Aim of the task = Start at the first line of the material below and retype each line through the one containing "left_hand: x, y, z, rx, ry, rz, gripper", exactly.
++++++++++
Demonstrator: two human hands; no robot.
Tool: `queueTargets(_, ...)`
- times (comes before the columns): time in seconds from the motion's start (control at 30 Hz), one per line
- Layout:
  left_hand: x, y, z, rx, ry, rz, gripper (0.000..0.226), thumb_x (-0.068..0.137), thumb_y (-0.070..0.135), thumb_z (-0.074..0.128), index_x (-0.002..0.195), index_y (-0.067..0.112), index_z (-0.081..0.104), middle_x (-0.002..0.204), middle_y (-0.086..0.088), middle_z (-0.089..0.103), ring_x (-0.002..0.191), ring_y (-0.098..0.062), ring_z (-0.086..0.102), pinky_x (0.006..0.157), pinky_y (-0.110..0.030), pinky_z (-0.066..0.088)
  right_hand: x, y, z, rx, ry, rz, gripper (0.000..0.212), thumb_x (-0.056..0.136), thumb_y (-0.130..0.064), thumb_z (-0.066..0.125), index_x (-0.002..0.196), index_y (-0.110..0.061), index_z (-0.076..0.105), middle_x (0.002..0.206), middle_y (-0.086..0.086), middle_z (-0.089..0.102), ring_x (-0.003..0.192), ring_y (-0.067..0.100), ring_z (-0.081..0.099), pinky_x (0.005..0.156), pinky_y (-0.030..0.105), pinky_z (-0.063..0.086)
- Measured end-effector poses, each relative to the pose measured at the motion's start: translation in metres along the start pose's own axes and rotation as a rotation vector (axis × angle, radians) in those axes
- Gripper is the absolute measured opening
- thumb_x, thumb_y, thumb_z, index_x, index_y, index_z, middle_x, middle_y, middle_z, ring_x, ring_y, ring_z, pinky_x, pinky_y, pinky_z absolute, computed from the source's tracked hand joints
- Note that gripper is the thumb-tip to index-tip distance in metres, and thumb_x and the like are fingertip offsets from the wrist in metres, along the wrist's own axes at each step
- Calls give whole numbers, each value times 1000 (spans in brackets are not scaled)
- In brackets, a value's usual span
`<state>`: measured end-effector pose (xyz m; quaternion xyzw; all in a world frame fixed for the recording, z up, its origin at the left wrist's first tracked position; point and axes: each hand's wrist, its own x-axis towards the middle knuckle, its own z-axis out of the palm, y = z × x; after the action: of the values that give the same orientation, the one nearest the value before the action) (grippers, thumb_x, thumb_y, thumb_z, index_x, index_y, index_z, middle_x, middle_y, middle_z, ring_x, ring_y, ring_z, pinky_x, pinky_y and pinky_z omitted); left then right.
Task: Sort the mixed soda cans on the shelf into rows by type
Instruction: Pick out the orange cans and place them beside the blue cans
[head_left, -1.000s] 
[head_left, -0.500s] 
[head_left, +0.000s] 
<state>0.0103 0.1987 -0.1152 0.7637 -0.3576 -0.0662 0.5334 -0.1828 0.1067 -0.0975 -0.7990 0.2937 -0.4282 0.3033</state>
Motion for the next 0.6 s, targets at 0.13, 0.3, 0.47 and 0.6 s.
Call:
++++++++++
Output below =
Demonstrator: two human hands; no robot.
Tool: `queueTargets(_, ...)`
- times (comes before the columns): time in seconds from the motion's start (control at 30 Hz), one per line
- Layout:
  left_hand: x, y, z, rx, ry, rz, gripper (0.000..0.226), thumb_x (-0.068..0.137), thumb_y (-0.070..0.135), thumb_z (-0.074..0.128), index_x (-0.002..0.195), index_y (-0.067..0.112), index_z (-0.081..0.104), middle_x (-0.002..0.204), middle_y (-0.086..0.088), middle_z (-0.089..0.103), ring_x (-0.002..0.191), ring_y (-0.098..0.062), ring_z (-0.086..0.102), pinky_x (0.006..0.157), pinky_y (-0.110..0.030), pinky_z (-0.066..0.088)

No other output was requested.